Dynamic: license-file

# Data Reliability Index

[![CI](https://github.com/h3pdesign/data-reliability-index/actions/workflows/ci.yml/badge.svg)](https://github.com/h3pdesign/data-reliability-index/actions/workflows/ci.yml)

![Data Reliability Index pipeline visualization](docs/assets/data-reliability-index.png)

Data Reliability Index is a Python package for attaching reliability metadata to data points, enforcing trust policies, and filtering unreliable records before they reach analysis or API boundaries.
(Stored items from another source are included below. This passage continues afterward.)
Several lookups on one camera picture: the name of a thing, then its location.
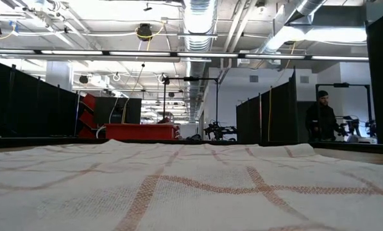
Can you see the red plastic bin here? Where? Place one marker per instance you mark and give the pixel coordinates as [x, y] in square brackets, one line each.
[140, 131]

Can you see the distant black robot arms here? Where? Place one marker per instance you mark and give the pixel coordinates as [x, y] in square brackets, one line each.
[353, 123]
[220, 131]

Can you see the person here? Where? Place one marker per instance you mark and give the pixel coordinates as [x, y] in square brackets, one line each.
[319, 122]

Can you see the black room partition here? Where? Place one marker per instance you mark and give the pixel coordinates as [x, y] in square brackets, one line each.
[27, 106]
[274, 118]

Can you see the red tilted bin rack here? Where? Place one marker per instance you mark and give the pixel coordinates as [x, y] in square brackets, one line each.
[88, 118]

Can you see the silver ventilation duct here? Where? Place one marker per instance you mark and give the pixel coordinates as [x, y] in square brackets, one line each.
[284, 37]
[199, 19]

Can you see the black camera rig frame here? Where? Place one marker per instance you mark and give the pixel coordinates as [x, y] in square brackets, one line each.
[191, 78]
[342, 85]

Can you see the black aluminium table frame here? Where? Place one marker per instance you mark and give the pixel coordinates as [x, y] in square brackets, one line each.
[34, 142]

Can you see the large black partition wall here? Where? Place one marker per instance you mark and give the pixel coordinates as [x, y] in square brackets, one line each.
[382, 80]

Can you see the white checked towel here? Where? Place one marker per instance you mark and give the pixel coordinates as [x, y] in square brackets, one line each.
[191, 199]

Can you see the long ceiling light strip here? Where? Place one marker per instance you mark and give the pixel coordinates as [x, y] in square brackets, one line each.
[140, 53]

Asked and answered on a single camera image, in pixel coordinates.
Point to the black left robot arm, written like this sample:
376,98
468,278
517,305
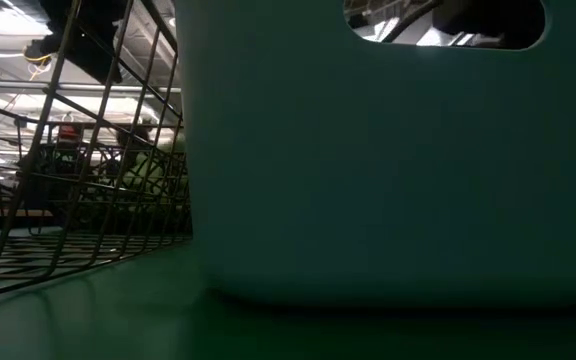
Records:
88,45

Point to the teal plastic bin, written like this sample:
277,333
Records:
368,175

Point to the green table mat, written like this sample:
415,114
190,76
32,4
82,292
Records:
118,325

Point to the red background object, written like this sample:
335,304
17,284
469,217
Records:
69,132

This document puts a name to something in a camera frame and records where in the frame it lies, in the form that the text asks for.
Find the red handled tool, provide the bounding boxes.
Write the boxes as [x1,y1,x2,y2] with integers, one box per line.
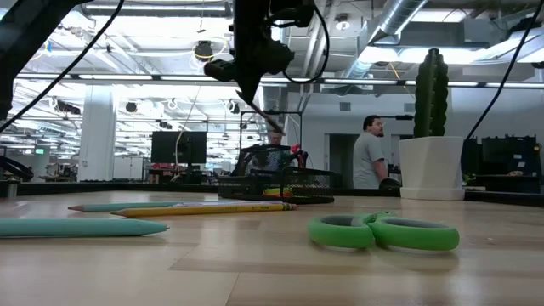
[290,144,309,168]

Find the black storage bins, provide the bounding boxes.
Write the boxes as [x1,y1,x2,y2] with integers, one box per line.
[461,134,543,195]

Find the teal pencil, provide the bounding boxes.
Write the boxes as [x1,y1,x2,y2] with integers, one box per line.
[67,201,184,213]

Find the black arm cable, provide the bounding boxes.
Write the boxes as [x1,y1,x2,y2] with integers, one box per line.
[464,0,544,141]
[0,0,127,133]

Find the white plant pot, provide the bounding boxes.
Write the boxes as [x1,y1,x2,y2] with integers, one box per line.
[398,135,466,201]

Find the yellow pencil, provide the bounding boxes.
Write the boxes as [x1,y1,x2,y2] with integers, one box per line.
[110,202,298,218]

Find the brown pen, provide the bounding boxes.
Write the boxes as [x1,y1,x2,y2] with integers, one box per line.
[236,90,286,135]

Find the thick black cable loop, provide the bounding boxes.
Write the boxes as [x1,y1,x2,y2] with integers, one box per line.
[0,154,35,182]

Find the silver ceiling air duct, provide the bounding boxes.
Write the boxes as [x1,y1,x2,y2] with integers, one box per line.
[259,82,291,115]
[339,0,428,80]

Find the black ceiling hung device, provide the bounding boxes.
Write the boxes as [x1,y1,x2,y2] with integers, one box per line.
[194,40,215,63]

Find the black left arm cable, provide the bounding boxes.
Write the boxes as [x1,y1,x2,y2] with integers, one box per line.
[0,0,127,133]

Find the black background rig frame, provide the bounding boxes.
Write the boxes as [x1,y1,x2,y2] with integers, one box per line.
[239,109,303,150]

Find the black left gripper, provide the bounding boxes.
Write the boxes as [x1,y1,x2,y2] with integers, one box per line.
[232,0,316,104]

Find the black mesh desk organizer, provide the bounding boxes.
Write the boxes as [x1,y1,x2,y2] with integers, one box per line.
[217,144,336,206]

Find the black computer monitor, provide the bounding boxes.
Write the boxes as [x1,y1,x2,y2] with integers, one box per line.
[150,130,208,184]

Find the teal pen with clip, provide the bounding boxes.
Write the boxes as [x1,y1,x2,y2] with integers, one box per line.
[0,218,170,239]

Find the purple pen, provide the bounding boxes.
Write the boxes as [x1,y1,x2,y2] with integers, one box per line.
[178,200,285,207]

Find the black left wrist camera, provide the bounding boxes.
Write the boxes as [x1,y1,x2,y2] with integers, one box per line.
[203,58,237,82]

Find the green cactus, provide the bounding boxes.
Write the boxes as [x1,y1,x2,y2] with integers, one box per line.
[414,48,450,139]

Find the yellow orange sticky notes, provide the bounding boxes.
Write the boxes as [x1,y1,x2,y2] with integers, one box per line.
[262,186,295,198]

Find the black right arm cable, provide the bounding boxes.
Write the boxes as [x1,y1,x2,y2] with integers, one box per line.
[464,0,544,141]

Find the green handled scissors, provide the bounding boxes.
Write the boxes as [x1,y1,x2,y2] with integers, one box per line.
[308,211,462,252]

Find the person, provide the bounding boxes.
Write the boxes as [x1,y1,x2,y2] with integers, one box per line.
[352,114,390,190]
[266,129,286,148]

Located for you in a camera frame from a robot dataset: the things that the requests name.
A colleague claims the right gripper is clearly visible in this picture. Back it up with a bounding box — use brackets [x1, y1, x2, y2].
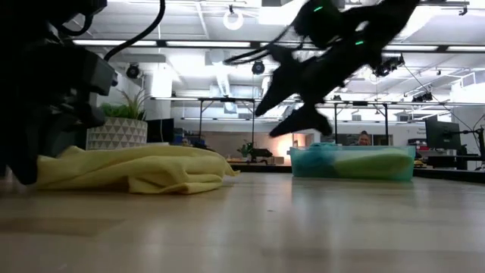
[254, 41, 380, 138]

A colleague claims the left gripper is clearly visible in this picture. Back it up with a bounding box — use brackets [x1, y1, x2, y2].
[0, 37, 107, 187]

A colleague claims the teal microfiber towel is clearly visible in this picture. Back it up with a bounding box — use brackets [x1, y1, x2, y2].
[293, 142, 339, 178]

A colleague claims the yellow microfiber towel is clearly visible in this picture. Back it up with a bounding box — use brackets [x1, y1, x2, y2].
[35, 145, 241, 196]

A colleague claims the lime green microfiber towel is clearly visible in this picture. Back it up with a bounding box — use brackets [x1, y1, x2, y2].
[333, 148, 413, 180]

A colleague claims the translucent teal plastic bin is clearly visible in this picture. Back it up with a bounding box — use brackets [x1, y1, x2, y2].
[289, 144, 417, 182]

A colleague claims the succulent in patterned white pot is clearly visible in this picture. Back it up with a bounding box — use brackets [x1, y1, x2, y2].
[86, 88, 149, 151]

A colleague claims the black computer monitor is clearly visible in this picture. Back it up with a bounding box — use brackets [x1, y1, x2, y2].
[424, 119, 462, 151]
[146, 118, 175, 144]

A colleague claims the long ceiling light strip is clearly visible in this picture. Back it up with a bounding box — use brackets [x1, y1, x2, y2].
[71, 39, 485, 53]

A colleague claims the black desk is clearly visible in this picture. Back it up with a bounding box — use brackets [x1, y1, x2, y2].
[430, 153, 481, 182]

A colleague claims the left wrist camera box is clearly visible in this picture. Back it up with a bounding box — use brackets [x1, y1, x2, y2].
[79, 48, 119, 96]

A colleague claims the white ring ceiling light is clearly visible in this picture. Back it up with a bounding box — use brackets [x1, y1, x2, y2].
[222, 9, 245, 32]

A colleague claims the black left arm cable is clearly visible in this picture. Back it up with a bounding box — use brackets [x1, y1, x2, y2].
[104, 0, 167, 61]

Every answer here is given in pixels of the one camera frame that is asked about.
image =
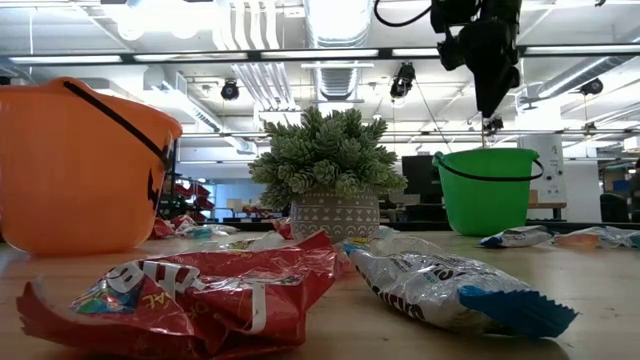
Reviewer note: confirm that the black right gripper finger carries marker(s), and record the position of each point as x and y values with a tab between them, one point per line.
484	100
497	97

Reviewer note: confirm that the black round spotlight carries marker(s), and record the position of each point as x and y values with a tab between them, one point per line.
230	91
592	87
402	80
493	126

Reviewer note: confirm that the white pillar with sockets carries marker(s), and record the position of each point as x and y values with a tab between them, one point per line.
555	165

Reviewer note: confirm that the black monitor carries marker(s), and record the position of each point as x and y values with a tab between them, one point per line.
420	180

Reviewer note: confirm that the green plastic bucket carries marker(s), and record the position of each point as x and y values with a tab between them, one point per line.
485	205

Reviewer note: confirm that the black beam with light strips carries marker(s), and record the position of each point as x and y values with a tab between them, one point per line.
385	52

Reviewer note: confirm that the wooden bench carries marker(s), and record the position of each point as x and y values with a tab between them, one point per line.
550	205

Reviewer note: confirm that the blue storage bin rack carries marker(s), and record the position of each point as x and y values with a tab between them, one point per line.
620	185

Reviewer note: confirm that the black office chair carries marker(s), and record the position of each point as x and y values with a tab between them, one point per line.
612	210

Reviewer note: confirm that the artificial succulent in patterned pot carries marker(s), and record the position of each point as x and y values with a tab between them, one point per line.
325	150

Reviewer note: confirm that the white pipe bundle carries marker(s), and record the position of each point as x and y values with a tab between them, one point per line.
260	80

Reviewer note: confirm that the red storage bin rack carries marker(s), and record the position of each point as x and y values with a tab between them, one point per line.
197	192

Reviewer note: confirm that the orange pumpkin bucket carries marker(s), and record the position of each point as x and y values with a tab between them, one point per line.
75	175

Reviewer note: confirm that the white ventilation duct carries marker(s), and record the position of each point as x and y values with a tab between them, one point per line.
340	25

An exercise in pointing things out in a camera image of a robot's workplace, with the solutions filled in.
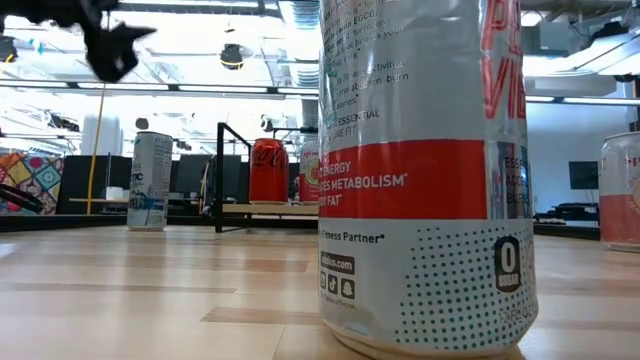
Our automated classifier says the black wall monitor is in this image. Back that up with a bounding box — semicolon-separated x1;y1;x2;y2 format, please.
568;160;600;191

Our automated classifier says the white pillar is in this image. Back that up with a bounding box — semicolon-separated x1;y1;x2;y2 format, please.
80;113;125;157

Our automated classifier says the black office partition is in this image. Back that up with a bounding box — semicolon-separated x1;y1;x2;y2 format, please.
56;154;132;216

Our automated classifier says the black looped cable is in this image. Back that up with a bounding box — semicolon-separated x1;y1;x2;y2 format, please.
0;182;45;215

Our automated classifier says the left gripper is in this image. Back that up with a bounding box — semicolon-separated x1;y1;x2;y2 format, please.
82;0;157;84

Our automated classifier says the colourful patterned tapestry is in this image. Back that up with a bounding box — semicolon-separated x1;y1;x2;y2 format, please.
0;151;65;217

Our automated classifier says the black desk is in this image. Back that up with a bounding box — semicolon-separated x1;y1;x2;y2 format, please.
533;201;601;226

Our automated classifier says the pink white sparkling water can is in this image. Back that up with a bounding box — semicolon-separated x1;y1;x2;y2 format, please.
598;131;640;253

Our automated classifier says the red Coca-Cola can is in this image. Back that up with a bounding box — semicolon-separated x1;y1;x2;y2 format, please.
248;138;291;205

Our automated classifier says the wooden shelf with black frame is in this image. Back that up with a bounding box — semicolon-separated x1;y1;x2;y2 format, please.
213;121;321;234

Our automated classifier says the white blue Celsius can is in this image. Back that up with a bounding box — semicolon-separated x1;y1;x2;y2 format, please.
125;130;175;232

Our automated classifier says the black dome ceiling fixture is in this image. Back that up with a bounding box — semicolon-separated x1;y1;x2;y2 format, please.
219;43;245;71

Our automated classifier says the white red-band Celsius can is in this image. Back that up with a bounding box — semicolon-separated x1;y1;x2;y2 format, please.
317;0;540;360

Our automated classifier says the yellow extension cable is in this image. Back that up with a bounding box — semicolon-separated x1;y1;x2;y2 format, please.
85;82;107;216

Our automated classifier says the black aluminium table frame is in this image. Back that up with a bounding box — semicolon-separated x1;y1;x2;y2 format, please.
0;213;601;242

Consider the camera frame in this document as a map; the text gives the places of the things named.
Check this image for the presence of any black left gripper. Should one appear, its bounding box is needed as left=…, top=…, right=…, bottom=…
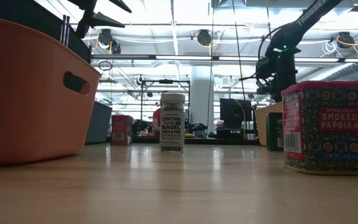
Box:
left=67, top=0, right=133, bottom=39

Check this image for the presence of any smoked paprika tin red lid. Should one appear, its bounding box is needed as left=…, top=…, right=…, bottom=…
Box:
left=110, top=114, right=134, bottom=146
left=280, top=80, right=358, bottom=175

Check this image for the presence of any bagel seasoning jar white lid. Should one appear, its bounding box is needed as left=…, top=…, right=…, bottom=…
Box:
left=159, top=93, right=186, bottom=154

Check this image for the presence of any dark green spice tin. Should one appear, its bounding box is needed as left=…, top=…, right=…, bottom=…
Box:
left=265, top=112, right=285, bottom=152

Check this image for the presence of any thin metal rod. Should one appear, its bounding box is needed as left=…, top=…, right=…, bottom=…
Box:
left=61, top=14, right=67, bottom=44
left=65, top=16, right=71, bottom=47

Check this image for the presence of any long ceiling light bar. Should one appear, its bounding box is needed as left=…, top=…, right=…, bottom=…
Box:
left=91, top=54, right=358, bottom=63

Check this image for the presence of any teal plastic bin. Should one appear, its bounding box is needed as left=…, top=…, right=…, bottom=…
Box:
left=85, top=101, right=113, bottom=145

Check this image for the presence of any person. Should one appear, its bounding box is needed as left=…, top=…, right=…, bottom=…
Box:
left=152, top=99, right=163, bottom=138

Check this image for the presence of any white round column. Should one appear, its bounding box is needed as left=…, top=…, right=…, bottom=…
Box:
left=190, top=65, right=216, bottom=138

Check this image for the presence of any orange plastic bin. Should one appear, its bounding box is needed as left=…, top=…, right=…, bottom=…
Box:
left=0, top=15, right=101, bottom=167

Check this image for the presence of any distant black table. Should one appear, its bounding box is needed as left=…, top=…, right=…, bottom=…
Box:
left=106, top=136, right=260, bottom=146

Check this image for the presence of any black computer monitor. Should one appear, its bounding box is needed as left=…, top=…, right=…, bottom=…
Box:
left=219, top=98, right=253, bottom=129

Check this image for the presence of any yellow plastic bin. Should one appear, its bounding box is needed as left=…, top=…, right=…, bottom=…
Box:
left=254, top=101, right=284, bottom=147

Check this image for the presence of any black ceiling cable reel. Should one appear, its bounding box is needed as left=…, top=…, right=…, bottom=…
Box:
left=336, top=31, right=356, bottom=49
left=196, top=29, right=213, bottom=47
left=99, top=28, right=114, bottom=47

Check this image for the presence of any black metal frame stand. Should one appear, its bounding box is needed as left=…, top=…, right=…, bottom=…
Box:
left=140, top=79, right=191, bottom=122

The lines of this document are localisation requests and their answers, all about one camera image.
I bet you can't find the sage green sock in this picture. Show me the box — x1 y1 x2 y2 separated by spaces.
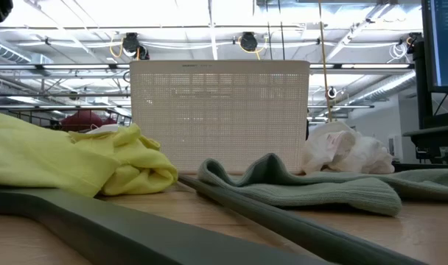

The package is built around a simple rule: data should carry the evidence needed to decide whether it is safe to use.

## Features

- Pydantic models for reliability metadata and policies.
- Scanning engine for computing reliability scores from validation evidence.
- Tiered trust classification with scores from 0 to 100.
- Policy-based acceptance checks for individual records.
- Pandas helpers for filtering DataFrames by reliability metadata.
- FastAPI example for rejecting low-reliability input at ingestion time.
- MkDocs documentation for concepts and API usage.

## Installation

```bash
pip install data-reliability-index
```

For local development from this repository:

```bash
pip install -e ".[test]"
```

## Quick Start

```python
from data_reliability import DataTier, ReliabilityPolicy, ReliabilityScanner, ValidationEvidence

scanner = ReliabilityScanner()
data = scanner.scan(
    {"temperature": 21.4, "unit": "celsius"},
    source_id="sensor-a",
    evidence=ValidationEvidence(
        completeness=1.0,
        consistency=1.0,
        provenance=1.0,
        cryptographic_verification=1.0,
        calibration=1.0,
        schema_compliance=1.0,
        anomaly_detection=1.0,
        duplicate_detection=1.0,
        metadata_quality=1.0,
    ),
)

policy = ReliabilityPolicy(
    minimum_score=90,
    maximum_tier=DataTier.TIER_2,
)

assert policy.resolve(data) == {"temperature": 21.4, "unit": "celsius"}
```

## Pandas Filtering

```python
import pandas as pd
from data_reliability import DataTier, ReliabilityMetadata, ReliabilityPolicy, filter_reliable_df

df = pd.DataFrame([
    {
        "value": 10,
        "reliability": ReliabilityMetadata(
            score=95,
            tier=DataTier.TIER_1,
            source_id="sensor-a",
            trace_hash="abc123",
        ),
    },
])

policy = ReliabilityPolicy(minimum_score=90, maximum_tier=DataTier.TIER_2)
trusted = filter_reliable_df(df, policy)
```

## Documentation

The project documentation lives in [`docs/`](docs/) and can be served locally with MkDocs:

```bash
pip install mkdocs-material
mkdocs serve
```

Start with:

- [Concepts](docs/concepts.md)
- [Core models](docs/api/core.md)
- [Pandas extension](docs/api/pandas.md)
- [FastAPI example](docs/api/fastapi.md)

The longer project rationale is available in [`data-reliability.md`](data-reliability.md).

## Development

Run the test suite:

```bash
pip install -e ".[test]"
pytest
```

Build package artifacts:

```bash
pip install -e ".[build]"
python -m build
python -m twine check dist/*
```

Run the FastAPI example:

```bash
uvicorn examples.fastapi_app:app --reload
```

## Contributing

Contributions are welcome. See [CONTRIBUTING.md](CONTRIBUTING.md) for the local workflow and pull request expectations.

## Security

Please report security issues privately. See [SECURITY.md](SECURITY.md).

## License

Licensed under the [Apache License 2.0](LICENSE).